The OP's problem can be summarized as follows:
In the generalized audio stream of a video, try to detect "music" versus "everything else".
Where "music" is not likely to exist in fingerprint databases.
And where "everything else" in this context must include:
- speech
- silence
- synthetic sounds
- foley sounds (explosions, gunshots, footfalls, etc.)
We must also assume that the audio soundtrack of a generalized video is highly processed with echo, reverb, multichannel panning, etc.
In the general video case, all of the above audio elements would be mixed together into the final audio, making the problem domain absolutely immense.
This is a very challenging problem, with most likely no simple or robust solution.

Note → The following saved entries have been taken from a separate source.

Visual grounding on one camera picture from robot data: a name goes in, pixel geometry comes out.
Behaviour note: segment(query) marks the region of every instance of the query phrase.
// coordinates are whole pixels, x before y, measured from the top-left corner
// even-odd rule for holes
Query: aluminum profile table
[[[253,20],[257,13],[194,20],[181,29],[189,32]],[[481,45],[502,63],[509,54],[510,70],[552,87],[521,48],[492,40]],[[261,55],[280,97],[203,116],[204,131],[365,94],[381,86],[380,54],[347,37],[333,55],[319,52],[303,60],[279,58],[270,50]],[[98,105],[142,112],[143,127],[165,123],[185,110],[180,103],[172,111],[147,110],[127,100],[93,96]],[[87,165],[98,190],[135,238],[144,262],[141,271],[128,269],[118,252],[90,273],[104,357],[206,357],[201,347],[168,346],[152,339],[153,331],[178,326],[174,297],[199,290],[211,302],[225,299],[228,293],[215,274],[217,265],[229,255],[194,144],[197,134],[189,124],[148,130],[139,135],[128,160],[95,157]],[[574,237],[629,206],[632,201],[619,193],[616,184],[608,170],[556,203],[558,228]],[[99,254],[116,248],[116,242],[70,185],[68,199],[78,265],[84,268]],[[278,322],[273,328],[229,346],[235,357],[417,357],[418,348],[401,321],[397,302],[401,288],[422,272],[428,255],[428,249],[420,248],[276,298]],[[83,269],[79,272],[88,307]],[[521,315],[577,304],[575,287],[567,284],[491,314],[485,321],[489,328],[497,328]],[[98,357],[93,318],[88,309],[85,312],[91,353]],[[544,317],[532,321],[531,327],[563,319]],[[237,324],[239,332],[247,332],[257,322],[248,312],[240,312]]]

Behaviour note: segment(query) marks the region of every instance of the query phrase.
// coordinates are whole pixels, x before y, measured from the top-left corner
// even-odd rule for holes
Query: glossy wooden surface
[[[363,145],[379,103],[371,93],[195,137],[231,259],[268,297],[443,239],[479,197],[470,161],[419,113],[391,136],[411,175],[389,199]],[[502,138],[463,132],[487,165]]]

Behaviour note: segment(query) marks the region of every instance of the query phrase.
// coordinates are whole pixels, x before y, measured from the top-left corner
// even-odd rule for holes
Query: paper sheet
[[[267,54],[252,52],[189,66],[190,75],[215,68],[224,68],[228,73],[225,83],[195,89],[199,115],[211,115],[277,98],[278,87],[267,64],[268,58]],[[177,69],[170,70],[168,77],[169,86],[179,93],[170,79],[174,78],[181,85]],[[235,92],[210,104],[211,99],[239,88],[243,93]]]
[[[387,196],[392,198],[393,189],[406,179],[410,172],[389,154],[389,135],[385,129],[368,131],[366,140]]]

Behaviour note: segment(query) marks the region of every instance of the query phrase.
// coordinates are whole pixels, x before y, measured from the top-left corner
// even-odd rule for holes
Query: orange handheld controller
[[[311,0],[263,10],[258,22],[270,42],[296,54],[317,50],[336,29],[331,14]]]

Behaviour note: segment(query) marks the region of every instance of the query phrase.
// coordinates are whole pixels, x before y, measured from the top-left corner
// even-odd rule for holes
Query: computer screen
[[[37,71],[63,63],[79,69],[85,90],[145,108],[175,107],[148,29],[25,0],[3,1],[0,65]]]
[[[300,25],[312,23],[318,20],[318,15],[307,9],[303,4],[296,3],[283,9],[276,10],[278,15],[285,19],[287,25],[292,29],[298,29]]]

In support of this premise, a general music classifier (let's call it MuCLAS), where the unknown music sample is a member of the classifier training set, is a very difficult problem, due to the significant expense involved in creating the training set, and in tuning and creating the classifier index.
But the OP's problem domain is much larger than the MuCLAS problem domain, due to the much higher entropy of the OP's unknown data set. This implies much higher complexity and cost, relative to MuCLAS.
Another supporting argument for the above premise, is that the state of the art in general speech recognition assumes and insists upon, much lower entropy in the unknown data set, than the implied entropy of the OP's data set.
And speech recognition is one of the best funded problems in the general field of autonomous pattern recognition.